M is for…

You. 

My confidence-boosting, ever-smiling, beautiful and courageous confidante.

The one who made me believe in the grace of God, even when I didn’t want to, just by being you.

The one who taught me many lessons about life and happiness and true friendship when I was that shy and very broken version of myself.

The one I hadn’t spoken to in a number of years, but thought of fondly, and often.

The one who died, and has haunted me since.

Oh how I wish I had continued knowing you. There will be no other like you.

I dream of you often.

I don’t know if it’s you trying to tell me something in my dreams, trying to help me unravel the mystery of your death.

Why you?

Why then?

How?

Maybe I’ll never know. Maybe it wouldn’t help me to know. Maybe I don’t deserve to know.

I hope with all of my aching heart that you are now somewhere feeling peace and happiness; that even if after all of our time together in and out of that Church in Brighton; laughing, singing and believing together, if God isn’t real; I hope you’re safe.

If he is real, perhaps he thought you too good for this earth; perhaps he believed you needed to be immortalised through this tragedy. Oh how I hope that is true, even if it is still not justified. Your death is and will always be unforgivable, incomprehensible. If he is there beside you now, I hope he begs for your forgiveness for taking you from this earth, like it was his choice, like that would ever, could ever, be the right choice. If anyone deserved to live a mortal life here, rich with happiness, warmth and love, touching the lives of others in ways you never knew, it was you. How dare he take you away from here, from us; extinguish your burning flame. How dare he.

I hope you know how much people cared about you; how much I did…oh how I did. I’m so, so, sorry that we lost touch. I always will be; how I regret it.

I see you in my mind’s eye hanging upside down off of the edge of that sofa, your legs in the air, laughing as you were on the phone to your crush. Showing me how to apply my makeup to hide the parts of my face I didn’t like. Reminding me every day that I was worthy of love and happiness, and that I would find it one day.

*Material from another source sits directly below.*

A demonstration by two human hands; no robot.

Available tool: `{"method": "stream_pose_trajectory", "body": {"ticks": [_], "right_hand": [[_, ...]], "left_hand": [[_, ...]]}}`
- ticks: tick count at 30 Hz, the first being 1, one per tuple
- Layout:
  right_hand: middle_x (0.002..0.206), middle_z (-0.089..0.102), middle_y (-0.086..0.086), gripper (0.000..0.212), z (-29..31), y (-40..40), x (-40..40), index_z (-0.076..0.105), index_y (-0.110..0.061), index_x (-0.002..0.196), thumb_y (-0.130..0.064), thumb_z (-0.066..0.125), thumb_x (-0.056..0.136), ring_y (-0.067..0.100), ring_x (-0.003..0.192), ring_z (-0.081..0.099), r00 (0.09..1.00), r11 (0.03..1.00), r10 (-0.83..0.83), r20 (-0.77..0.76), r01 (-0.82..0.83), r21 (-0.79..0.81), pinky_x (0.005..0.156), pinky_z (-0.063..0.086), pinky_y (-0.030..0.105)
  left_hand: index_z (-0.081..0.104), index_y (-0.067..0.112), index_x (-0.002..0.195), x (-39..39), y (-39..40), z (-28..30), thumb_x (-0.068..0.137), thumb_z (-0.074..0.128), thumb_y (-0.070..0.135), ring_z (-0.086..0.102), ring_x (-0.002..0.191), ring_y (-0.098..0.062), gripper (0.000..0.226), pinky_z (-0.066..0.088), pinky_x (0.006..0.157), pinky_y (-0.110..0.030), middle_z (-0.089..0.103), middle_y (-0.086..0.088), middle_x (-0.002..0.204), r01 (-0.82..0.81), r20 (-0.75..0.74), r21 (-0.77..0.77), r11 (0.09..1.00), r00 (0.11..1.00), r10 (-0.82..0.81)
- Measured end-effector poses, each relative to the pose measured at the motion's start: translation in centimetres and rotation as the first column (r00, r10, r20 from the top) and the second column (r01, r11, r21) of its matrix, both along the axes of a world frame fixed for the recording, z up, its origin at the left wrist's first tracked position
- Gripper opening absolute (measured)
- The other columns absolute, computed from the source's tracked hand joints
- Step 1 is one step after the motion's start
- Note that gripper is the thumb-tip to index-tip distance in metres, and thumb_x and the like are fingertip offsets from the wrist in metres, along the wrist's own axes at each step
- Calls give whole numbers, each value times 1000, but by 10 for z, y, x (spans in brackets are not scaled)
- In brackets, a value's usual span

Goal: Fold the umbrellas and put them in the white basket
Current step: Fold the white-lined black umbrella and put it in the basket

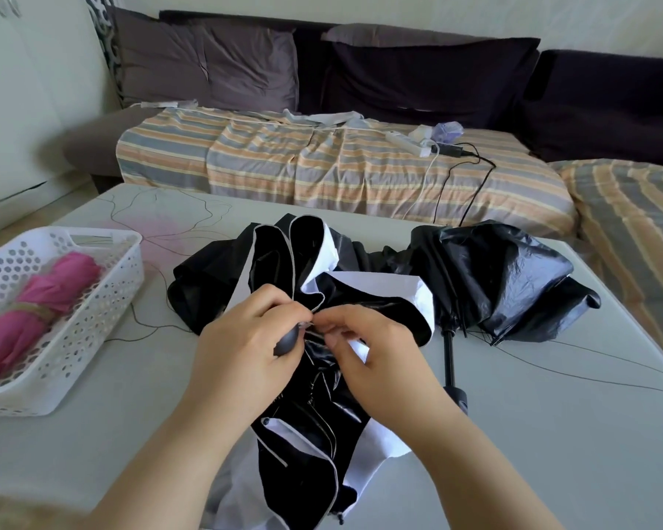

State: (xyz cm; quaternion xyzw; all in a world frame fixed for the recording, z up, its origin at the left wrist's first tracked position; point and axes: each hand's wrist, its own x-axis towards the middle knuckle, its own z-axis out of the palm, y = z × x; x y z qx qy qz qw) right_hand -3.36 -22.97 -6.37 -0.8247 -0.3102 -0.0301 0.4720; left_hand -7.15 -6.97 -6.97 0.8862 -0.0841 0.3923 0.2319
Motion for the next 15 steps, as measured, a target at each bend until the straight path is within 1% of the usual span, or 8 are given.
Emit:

You never knew that I had already found it with you. I never told you.

Now, in the face of this and the others that I have lost, I am truly trying to embrace the beauty in everyday, and face adversity and tragedy with hope and courage, as I know you would have done. I hope I’m succeeding. I hope, if you ever see me, that you are proud, and that you forgive me for not always making sure that you were a part of my life.

You were so important to me for such a long time. You were my beacon of light, of hope, my port in the storm. 

I’m trying to find the beauty amongst the pain.

Know this: your light will never be extinguished, your smile and your contagious, infectious, dancing, wonderful spirit, will forever be imprinted in my mind and my heart.

Rest in peace, dear Maria.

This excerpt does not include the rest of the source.